Is there anything that Momentum shouldn’t be doing? Is there anything which would be better to be done by other groups on the left?

Forward Momentum

All candidates (FM): There is no specific area of work that Momentum partake in as a matter principle; the issue is how Momentum works and relates to things. Momentum should not seek to control everything top down. We should seek agreement and consensus across different voices on the left so that we never again have a divided left when it comes to elections.

This can only be built on trust and recognition of the rights of groups to have different views on things, but to see what we have in common - a socialist view of democracy. Within Momentum, we should be liberating and empowering nations, regions and groups to take on local struggles and to provide support in these struggles. Momentum doesn’t need to do everything - there are many different campaigns, be they local or national, liberation struggles or workplace-based struggles, within the Labour party or beyond. There must, however, be a space where activists can come together to democratically coordinate an overall strategy. I think this should be Momentum’s role. Then the point becomes not that Momentum needs to do everything, but that it needs to help, to link, to coordinate, and it has to make sure that somebody is doing the critical things, and being properly supported by the rest of the movement.

Momentum Renewal

All candidates (MR): It’s difficult to identify anything which Momentum shouldn’t at least be attempting to influence within the socialist left of the Labour Party.

However, one thing we are passionate about is that we don’t believe we should be aiming for Momentum to become a mini-political party with bureaucratic structures and procedures which mirror those in place in the party. Our main task is organising, educating and mobilising people to transform the Labour Party and help win wider society to socialist politics, so everything we do has to be checked against those priorities.

NS

As Public Office Holders, what do you view your role as on Momentum’s NCG?

Forward Momentum

All candidates (FM): We may have different views on these as we are MPs, elected Mayors and councillors - in some cases we are in opposition, in others we may control the council, or we may be Labour councillors attempting to drag a right-wing Labour council to the left! My view is that we are the link between government and decision-making bodies that run the countries, cities and boroughs and our members and the community.

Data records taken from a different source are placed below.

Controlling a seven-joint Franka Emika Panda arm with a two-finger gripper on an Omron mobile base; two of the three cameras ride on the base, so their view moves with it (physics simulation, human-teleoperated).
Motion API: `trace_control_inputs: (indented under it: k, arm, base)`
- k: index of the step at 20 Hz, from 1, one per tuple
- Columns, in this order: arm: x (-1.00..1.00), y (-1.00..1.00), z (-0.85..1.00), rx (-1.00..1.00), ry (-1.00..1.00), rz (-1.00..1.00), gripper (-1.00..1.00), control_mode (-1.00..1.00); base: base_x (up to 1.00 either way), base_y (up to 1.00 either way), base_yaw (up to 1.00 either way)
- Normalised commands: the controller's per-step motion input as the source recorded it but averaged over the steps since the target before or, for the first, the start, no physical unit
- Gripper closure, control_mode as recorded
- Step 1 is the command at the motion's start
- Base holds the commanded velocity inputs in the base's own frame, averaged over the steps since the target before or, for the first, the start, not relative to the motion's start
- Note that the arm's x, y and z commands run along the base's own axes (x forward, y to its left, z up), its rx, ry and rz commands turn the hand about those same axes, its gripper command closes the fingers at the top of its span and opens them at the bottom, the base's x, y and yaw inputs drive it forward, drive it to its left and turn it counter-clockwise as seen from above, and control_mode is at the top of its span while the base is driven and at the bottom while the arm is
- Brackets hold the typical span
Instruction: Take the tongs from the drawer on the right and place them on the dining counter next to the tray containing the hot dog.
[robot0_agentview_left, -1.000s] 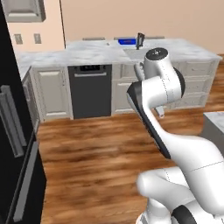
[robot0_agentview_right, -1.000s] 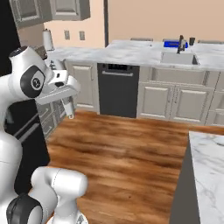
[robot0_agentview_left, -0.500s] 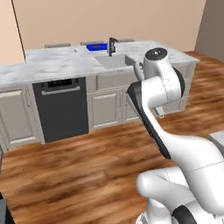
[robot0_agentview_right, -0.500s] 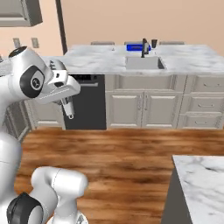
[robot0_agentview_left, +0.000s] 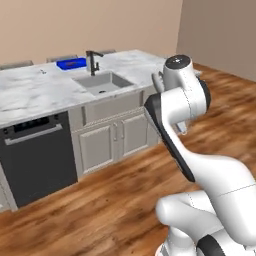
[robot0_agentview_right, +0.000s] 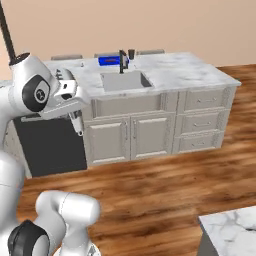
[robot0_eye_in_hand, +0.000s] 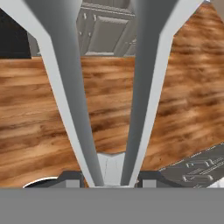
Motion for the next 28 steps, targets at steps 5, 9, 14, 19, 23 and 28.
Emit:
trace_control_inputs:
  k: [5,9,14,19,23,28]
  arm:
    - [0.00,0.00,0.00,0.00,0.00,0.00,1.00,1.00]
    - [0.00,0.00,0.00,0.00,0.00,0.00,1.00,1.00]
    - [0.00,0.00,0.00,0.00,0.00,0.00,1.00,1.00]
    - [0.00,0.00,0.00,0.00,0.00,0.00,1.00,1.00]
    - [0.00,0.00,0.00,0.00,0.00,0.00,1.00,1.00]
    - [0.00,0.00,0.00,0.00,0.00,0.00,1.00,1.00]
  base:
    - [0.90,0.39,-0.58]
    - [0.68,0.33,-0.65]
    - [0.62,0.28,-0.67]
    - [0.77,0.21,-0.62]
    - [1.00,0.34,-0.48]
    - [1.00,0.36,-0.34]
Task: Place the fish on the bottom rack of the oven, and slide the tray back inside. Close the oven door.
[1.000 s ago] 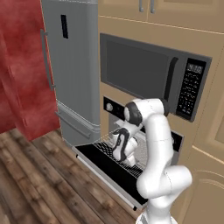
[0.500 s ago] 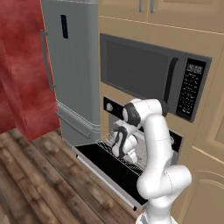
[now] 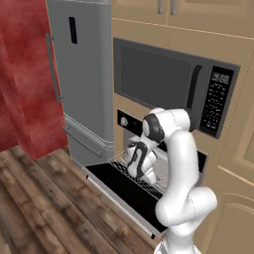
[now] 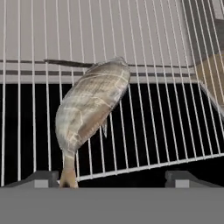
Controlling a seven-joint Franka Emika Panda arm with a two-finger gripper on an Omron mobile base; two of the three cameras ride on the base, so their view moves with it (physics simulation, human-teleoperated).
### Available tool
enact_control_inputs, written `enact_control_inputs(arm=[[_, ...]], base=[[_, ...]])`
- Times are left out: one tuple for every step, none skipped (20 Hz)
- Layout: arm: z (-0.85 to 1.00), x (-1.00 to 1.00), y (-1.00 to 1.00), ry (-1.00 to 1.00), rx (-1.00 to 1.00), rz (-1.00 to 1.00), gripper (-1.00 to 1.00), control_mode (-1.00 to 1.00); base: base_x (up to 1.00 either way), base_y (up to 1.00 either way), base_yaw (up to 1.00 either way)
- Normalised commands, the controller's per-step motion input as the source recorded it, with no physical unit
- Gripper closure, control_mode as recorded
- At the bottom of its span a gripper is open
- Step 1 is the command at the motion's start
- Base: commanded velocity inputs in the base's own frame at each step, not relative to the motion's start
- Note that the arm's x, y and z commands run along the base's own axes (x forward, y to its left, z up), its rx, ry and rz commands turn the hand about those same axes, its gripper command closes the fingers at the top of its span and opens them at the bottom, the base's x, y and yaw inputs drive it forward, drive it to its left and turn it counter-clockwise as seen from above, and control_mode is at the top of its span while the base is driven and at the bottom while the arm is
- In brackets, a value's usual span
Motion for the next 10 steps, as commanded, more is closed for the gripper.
enact_control_inputs(arm=[[0.66, -0.44, 0.0, -0.09, 0.0, -0.02, -1.0, -1.0], [0.67, -0.46, 0.0, -0.11, 0.0, -0.01, -1.0, -1.0], [0.61, -0.41, 0.0, -0.1, 0.0, -0.01, -1.0, -1.0], [0.55, -0.37, 0.0, -0.1, 0.0, -0.02, -1.0, -1.0], [0.51, -0.33, 0.0, -0.11, 0.0, -0.02, -1.0, -1.0], [0.49, -0.36, 0.0, -0.12, 0.0, -0.01, -1.0, -1.0], [0.59, -0.49, 0.0, -0.12, 0.0, -0.01, -1.0, -1.0], [0.61, -0.69, 0.0, -0.12, 0.0, 0.0, -1.0, -1.0], [0.63, -0.84, 0.0, -0.1, 0.0, 0.0, -1.0, -1.0], [0.6, -0.97, 0.11, -0.09, 0.0, 0.0, -1.0, -1.0]], base=[[0.0, 0.0, 0.0], [0.0, 0.0, 0.0], [0.0, 0.0, 0.0], [0.0, 0.0, 0.0], [0.0, 0.0, 0.0], [0.0, 0.0, 0.0], [0.0, 0.0, 0.0], [0.0, 0.0, 0.0], [0.0, 0.0, 0.0], [0.0, 0.0, 0.0]])
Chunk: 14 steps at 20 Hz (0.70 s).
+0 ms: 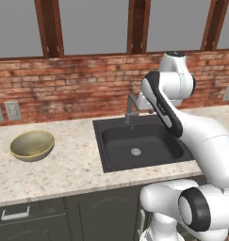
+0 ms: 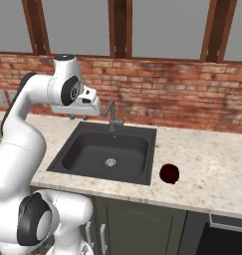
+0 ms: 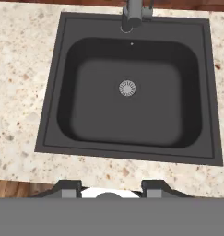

Barrie (FM): I feel our role is to listen to and reflect the views of people in the way we do our ‘jobs’ as elected officials and ensure that these voices are heard by the NCG, which should inform the way Momentum is run. I would also hope that we can shape the way our councils are run for the benefit of our residents. Inequalities in health and wellbeing are too prevalent in all the cities and towns in our countries, and I want us to work collectively to reduce these inequalities. I should add though that once we have built real power in communities and workplaces, the public office holder’s section of the NCG may become obsolete, and once this is the case you have our word that we will vote to abolish ourselves!

NS

What limitations have you encountered as a Momentum-supporting Public Office Holder?

Forward Momentum

Barrie (FM): My experience is one of isolation and being a lone left voice on a Labour Group. As a new socialist councillor I have found a lot of resistance to change, particularly in attempts to open up decision making and make things more transparent and accountable. Cabinet make the decisions and backbenchers have little say, often being no better informed than residents.

NS

Do you think the role of Momentum in national, regional and local government is broadly similar, or are there differences?

Forward Momentum

All candidates (FM): The decisions being made at these different levels of government need to be taken into account in the way Momentum runs, while ensuring that decisions at each level are coherent, consistent and fair. Forward Momentum supports devolving power down to communities and ensuring representation at each level reflects the community they represent, where members have an open chance to stand and be counted.